### Assignment
Filter the entries below down to the lines that hold "cardboard".

### Given information

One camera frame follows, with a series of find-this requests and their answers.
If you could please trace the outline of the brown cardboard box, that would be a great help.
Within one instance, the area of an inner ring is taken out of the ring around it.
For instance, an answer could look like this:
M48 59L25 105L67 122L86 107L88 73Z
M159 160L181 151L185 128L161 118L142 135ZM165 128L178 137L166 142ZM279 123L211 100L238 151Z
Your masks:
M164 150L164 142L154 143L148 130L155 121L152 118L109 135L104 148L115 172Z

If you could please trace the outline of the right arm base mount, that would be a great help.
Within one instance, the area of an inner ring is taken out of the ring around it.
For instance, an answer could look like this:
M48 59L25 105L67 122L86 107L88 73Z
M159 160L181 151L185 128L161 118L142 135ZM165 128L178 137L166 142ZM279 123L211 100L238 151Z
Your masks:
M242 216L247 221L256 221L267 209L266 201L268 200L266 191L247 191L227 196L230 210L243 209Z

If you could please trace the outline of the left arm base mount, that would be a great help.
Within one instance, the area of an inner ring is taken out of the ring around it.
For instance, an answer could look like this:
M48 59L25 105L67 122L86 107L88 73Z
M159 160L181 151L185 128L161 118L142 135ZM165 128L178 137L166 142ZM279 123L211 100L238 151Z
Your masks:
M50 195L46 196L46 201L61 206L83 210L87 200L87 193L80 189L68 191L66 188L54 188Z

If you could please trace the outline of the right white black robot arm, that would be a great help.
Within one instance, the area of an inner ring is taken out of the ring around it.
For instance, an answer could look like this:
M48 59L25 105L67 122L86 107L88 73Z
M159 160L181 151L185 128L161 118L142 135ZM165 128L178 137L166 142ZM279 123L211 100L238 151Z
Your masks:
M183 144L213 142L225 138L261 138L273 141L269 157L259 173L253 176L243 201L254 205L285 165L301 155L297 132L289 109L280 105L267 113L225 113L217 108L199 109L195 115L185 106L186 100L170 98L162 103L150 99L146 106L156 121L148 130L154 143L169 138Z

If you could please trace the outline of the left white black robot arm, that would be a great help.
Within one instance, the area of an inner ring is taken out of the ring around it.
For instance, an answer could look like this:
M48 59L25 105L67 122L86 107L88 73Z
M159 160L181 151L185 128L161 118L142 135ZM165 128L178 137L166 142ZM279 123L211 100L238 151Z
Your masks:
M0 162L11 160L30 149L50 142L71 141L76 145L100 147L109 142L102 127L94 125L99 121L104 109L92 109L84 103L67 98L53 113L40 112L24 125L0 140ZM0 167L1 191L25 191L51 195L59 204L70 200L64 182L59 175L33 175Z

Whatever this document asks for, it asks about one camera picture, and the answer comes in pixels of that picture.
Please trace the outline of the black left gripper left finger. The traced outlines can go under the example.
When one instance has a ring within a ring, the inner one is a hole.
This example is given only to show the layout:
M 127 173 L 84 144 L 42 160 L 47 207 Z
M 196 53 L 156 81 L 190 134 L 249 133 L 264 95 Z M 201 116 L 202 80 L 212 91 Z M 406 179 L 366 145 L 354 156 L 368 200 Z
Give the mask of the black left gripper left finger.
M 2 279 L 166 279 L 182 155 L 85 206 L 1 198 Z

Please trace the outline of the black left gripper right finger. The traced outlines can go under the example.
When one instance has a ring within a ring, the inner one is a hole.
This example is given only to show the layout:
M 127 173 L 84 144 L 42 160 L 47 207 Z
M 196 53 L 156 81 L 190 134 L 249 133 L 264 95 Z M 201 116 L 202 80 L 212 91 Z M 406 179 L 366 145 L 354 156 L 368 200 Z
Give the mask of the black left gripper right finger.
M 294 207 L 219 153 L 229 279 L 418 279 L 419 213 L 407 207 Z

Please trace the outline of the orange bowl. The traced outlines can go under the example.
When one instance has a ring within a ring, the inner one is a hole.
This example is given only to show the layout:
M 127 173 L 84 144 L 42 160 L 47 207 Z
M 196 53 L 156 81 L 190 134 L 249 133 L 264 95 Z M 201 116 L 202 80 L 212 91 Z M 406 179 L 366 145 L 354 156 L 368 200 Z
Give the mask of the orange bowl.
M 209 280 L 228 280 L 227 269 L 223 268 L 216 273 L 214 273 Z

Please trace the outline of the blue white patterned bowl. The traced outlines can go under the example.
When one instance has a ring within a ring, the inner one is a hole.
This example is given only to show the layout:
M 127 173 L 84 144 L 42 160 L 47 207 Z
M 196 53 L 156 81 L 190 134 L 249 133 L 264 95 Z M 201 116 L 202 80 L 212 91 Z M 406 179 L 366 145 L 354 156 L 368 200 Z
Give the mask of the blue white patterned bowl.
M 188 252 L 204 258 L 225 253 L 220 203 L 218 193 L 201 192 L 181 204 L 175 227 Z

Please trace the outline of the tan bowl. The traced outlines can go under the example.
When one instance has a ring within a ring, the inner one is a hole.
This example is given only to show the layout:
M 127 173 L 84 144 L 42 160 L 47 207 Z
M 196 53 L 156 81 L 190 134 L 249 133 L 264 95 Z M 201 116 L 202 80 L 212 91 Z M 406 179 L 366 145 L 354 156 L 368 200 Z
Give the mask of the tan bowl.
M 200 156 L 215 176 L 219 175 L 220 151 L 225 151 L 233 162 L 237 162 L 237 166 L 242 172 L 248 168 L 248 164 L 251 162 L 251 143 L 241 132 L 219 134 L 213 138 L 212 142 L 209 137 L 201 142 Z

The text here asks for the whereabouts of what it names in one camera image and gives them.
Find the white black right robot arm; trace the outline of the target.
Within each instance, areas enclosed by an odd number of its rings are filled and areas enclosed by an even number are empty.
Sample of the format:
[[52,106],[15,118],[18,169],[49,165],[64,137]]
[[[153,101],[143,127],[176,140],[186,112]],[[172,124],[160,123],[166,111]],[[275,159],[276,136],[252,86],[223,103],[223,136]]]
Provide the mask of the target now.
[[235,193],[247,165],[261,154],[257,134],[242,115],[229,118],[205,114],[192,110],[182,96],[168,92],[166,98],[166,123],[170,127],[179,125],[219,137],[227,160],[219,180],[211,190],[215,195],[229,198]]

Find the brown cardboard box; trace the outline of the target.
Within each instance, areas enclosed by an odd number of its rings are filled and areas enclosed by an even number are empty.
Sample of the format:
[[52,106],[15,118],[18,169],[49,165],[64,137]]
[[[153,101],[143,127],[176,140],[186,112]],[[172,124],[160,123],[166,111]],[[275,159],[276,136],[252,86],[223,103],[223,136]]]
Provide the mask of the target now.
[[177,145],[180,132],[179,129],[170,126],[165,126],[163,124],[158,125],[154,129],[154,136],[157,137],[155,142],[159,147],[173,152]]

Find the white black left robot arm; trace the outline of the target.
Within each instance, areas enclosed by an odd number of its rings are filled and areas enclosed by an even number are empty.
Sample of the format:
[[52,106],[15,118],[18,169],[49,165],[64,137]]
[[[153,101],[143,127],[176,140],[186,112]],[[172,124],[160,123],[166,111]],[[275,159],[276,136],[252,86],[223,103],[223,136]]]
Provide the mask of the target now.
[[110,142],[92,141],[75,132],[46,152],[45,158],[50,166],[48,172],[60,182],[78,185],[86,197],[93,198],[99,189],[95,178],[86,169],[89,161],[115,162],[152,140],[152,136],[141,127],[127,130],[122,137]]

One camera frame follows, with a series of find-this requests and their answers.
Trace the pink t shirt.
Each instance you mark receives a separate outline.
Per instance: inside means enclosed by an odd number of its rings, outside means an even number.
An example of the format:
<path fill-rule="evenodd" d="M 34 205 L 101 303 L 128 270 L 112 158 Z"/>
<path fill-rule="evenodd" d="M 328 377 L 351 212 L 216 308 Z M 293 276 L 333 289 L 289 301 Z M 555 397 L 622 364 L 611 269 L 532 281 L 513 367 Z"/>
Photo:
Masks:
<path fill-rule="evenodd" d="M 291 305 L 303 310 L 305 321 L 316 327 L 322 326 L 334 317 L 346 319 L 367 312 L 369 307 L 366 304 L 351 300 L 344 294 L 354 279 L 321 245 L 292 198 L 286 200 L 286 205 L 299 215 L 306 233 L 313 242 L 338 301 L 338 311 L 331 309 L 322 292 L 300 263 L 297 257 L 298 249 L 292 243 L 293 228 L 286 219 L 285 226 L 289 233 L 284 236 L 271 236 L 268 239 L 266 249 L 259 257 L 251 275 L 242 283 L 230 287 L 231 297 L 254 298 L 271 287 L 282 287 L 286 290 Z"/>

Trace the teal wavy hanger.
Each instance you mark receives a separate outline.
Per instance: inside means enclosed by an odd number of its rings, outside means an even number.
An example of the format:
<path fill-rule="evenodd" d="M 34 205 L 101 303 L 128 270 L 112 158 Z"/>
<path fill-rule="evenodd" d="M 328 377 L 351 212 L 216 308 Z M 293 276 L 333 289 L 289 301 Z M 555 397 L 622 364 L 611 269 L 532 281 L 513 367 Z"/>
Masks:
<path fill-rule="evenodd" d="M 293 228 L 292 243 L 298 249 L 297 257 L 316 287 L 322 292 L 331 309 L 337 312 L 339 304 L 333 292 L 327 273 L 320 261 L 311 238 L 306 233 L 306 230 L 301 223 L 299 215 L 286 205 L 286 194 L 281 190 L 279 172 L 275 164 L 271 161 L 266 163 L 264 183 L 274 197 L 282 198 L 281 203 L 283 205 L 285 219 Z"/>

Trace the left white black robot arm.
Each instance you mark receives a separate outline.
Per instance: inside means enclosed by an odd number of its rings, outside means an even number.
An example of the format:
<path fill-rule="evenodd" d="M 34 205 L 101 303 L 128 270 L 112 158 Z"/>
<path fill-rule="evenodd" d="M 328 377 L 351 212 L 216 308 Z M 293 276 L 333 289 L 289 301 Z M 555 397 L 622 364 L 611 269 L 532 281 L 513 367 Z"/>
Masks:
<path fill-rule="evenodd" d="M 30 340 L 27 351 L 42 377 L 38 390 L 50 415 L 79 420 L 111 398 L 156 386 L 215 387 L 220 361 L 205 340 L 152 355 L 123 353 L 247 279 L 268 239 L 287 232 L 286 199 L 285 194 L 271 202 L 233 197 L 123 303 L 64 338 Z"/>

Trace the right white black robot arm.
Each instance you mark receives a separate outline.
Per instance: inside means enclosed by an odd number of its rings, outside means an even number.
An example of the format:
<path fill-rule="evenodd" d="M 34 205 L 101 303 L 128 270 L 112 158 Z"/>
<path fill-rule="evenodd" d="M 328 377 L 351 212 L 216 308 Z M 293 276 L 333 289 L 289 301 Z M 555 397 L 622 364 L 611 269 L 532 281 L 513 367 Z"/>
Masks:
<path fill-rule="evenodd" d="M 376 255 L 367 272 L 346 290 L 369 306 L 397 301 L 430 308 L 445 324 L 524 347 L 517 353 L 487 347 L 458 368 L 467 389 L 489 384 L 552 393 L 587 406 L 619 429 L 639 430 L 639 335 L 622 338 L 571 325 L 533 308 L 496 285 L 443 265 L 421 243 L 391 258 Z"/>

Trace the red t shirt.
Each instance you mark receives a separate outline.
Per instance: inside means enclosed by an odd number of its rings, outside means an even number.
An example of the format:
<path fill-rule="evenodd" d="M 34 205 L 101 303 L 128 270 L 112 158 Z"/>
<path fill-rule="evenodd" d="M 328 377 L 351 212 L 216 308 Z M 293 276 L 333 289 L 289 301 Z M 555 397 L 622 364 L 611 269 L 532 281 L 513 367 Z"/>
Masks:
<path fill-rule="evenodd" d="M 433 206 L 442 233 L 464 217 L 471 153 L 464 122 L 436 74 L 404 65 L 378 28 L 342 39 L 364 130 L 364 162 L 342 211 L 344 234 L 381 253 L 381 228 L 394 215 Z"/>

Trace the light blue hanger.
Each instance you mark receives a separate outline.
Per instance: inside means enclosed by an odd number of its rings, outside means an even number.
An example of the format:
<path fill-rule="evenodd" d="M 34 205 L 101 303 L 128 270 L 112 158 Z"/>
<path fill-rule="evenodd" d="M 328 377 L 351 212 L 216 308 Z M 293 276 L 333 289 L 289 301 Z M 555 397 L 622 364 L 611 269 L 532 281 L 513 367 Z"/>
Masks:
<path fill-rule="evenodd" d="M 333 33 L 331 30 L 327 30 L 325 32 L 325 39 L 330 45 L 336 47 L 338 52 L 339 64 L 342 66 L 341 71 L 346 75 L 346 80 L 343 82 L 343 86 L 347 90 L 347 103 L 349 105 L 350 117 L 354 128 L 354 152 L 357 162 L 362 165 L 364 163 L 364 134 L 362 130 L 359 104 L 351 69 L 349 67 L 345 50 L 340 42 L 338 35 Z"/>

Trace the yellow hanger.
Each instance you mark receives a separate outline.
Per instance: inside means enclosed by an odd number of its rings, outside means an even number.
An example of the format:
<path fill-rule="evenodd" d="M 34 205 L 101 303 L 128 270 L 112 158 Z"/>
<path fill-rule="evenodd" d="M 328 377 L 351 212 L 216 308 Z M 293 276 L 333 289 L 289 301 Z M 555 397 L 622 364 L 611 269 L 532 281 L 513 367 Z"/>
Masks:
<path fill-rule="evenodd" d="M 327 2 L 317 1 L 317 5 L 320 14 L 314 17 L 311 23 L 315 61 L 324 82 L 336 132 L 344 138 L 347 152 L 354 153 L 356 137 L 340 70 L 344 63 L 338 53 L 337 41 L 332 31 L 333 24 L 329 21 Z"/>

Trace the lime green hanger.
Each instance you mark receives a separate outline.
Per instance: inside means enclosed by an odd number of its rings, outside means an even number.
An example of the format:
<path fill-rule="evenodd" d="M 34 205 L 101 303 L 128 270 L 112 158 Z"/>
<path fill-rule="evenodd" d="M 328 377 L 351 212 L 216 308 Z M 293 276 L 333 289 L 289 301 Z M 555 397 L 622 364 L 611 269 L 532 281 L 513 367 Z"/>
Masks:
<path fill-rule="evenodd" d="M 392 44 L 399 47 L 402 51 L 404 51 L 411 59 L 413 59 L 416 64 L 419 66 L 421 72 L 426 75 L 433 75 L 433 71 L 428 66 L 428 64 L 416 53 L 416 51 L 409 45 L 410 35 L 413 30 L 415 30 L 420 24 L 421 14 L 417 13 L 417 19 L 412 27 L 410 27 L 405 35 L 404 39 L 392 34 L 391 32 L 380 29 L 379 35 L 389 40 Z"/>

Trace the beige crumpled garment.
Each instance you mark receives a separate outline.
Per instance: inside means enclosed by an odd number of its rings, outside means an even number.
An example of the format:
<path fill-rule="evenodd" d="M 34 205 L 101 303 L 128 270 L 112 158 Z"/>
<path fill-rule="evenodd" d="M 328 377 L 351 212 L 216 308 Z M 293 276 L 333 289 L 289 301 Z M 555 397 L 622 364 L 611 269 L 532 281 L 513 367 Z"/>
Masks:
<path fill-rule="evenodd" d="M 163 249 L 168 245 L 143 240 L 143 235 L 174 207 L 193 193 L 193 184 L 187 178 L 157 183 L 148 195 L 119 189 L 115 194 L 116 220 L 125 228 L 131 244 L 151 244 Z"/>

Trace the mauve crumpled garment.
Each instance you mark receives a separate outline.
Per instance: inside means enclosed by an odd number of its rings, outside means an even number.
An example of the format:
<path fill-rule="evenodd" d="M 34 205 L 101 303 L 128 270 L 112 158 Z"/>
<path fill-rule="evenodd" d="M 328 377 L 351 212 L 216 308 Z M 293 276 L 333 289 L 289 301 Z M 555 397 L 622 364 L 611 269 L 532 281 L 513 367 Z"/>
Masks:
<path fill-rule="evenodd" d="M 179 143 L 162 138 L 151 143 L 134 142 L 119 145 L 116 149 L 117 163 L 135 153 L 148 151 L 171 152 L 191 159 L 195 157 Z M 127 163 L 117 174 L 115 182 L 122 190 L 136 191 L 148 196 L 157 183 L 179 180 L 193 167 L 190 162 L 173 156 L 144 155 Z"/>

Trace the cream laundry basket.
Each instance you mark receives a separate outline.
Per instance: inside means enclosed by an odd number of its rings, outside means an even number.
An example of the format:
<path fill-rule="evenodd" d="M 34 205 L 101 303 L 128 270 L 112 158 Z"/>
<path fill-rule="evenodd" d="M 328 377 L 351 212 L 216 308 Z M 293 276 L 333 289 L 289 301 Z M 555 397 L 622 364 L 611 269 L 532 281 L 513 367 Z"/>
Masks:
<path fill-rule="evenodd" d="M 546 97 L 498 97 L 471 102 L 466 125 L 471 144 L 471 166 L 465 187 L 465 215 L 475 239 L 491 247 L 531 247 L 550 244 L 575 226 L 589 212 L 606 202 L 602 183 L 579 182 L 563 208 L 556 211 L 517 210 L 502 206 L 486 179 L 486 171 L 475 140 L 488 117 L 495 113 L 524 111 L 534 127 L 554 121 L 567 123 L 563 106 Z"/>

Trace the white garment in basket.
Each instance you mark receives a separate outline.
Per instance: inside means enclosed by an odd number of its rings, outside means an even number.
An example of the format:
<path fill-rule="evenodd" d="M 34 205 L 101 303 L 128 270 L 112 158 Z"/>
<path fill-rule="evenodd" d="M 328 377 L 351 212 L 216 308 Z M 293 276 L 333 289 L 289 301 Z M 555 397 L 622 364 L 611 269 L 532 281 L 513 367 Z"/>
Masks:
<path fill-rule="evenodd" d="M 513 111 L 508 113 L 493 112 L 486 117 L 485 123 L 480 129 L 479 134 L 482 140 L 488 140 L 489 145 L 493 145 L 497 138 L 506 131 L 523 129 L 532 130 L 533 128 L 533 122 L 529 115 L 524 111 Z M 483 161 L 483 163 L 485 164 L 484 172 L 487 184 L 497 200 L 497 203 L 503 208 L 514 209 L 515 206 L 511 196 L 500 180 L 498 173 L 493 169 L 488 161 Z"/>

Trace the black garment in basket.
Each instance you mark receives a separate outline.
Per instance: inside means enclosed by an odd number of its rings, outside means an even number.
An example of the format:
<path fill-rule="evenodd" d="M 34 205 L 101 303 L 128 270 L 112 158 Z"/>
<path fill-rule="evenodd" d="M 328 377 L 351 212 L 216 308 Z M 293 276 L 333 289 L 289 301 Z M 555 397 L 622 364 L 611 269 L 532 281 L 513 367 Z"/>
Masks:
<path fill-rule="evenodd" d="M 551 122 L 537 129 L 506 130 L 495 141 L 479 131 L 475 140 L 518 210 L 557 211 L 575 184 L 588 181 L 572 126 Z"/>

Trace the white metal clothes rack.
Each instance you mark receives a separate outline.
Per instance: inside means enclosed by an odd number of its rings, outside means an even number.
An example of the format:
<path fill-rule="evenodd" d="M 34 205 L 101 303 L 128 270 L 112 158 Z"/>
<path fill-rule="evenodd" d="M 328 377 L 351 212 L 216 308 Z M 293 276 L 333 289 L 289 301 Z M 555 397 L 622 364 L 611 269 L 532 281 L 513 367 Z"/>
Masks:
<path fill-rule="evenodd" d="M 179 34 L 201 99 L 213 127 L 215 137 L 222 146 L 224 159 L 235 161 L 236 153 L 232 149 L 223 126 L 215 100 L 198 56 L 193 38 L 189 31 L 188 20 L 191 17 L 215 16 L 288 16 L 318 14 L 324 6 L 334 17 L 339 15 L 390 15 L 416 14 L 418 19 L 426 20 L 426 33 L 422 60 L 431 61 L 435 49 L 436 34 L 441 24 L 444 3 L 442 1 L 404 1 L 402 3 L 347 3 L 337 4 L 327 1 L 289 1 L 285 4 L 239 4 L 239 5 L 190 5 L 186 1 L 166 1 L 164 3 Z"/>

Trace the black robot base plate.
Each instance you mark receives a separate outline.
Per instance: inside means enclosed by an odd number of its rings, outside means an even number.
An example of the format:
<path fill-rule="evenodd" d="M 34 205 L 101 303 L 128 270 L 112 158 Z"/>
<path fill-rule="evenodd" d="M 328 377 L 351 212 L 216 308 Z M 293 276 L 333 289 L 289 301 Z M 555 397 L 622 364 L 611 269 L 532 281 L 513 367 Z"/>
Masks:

### Answer space
If you could please trace the outline of the brown cardboard box, that would be a great help.
Find the brown cardboard box; trace the outline of the target.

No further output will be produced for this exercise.